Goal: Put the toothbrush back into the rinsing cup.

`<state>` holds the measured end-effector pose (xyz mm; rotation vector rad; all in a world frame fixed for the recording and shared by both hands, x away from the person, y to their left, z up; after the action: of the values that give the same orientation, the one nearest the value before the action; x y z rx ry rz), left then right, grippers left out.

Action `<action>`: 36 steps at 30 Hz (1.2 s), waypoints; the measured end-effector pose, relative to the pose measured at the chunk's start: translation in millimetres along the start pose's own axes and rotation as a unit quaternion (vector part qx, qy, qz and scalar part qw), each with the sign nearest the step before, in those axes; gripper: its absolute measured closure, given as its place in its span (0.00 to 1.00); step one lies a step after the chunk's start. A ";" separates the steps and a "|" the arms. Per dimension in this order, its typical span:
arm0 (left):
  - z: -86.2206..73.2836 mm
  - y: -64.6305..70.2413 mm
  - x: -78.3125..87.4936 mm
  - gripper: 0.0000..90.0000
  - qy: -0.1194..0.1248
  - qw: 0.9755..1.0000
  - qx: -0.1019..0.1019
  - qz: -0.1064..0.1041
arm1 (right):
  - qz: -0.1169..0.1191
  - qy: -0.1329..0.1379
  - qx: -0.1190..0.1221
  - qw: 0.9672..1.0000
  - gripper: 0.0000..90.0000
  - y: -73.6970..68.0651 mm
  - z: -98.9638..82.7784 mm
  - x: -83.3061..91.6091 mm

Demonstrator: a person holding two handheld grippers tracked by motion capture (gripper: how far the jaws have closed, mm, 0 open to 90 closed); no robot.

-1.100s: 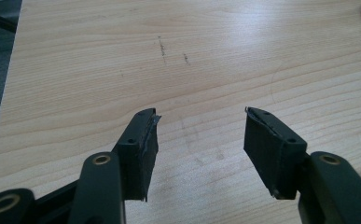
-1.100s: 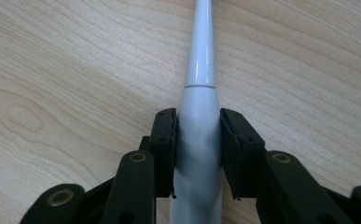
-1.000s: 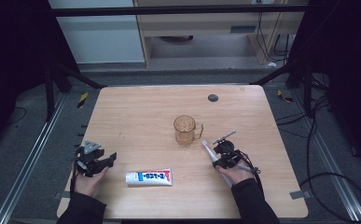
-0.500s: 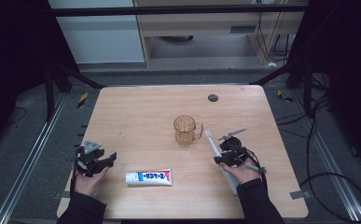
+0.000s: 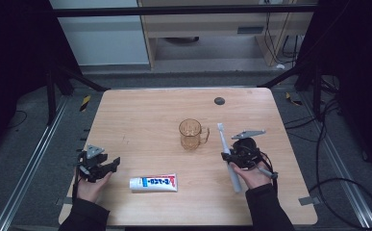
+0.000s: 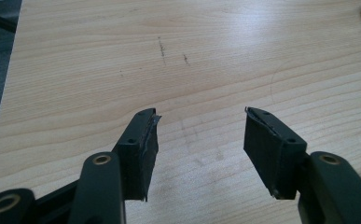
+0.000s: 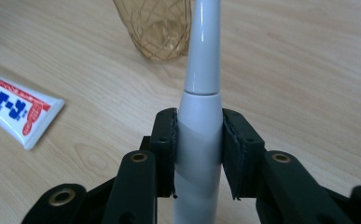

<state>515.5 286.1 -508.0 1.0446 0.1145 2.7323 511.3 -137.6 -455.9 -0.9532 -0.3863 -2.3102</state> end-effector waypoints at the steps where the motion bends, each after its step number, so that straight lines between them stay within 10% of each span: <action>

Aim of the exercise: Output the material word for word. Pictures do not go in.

Result:
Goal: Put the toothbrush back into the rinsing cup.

`<state>` holds the measured end-effector pose (xyz mm; rotation vector rad; all in a world frame fixed for the recording and shared by both hands, x away from the person, y to their left, z up; after the action: of the values that give the same orientation, the one nearest the value before the action; x y z rx ry rz), left then right, grippers left out.

Action `<action>`: 36 steps at 30 Hz (1.2 s), waypoints; the measured end-effector pose, relative to the pose measured at the chunk's start: translation in millimetres along the start pose's own axes and rotation as a unit quaternion (vector part qx, qy, qz and scalar part qw), each with the sign nearest the step before, in those axes; gripper: its absolute measured closure, given as its place in its span (0.00 to 1.00); step one lies a step after the chunk's start. A ";" separates the steps and a "|" the arms. Per dimension in this order, its typical span:
arm0 (left):
  - z: -86.2206..73.2836 mm
  - y: -64.6305..70.2413 mm
  - x: -78.3125..87.4936 mm
  - gripper: 0.0000..90.0000
  - qy: -0.1194..0.1248
  - qw: 0.9755..1.0000
  - qx: -0.1019..0.1019
  - qz: -0.1064..0.1041
arm1 (right):
  - qz: -0.1169..0.1191
  - qy: -0.1329..0.1379
  - qx: -0.1190..0.1221
  - qw: 0.9672..1.0000
  - gripper: 0.0000..90.0000
  - y: -73.6970..68.0651 mm
  - z: -98.9638..82.7784 mm
  - x: -83.3061..91.6091 mm

Demonstrator: a person holding two handheld grippers tracked by motion capture (gripper: how far the jaws have closed, mm, 0 open to 90 closed); no robot.

-1.100s: 
-1.100s: 
-1.000s: 
-0.500s: 
+0.000s: 
+0.000s: 
+0.000s: 

<state>515.5 286.1 -508.0 1.0446 0.1145 2.7323 511.3 -137.6 -455.9 -0.9532 -0.3863 -2.3102</state> end-effector waypoints at the steps where the motion bends, each after its step number, so that straight lines between them stay within 10% of each span: <action>

Nothing remains to add to the answer.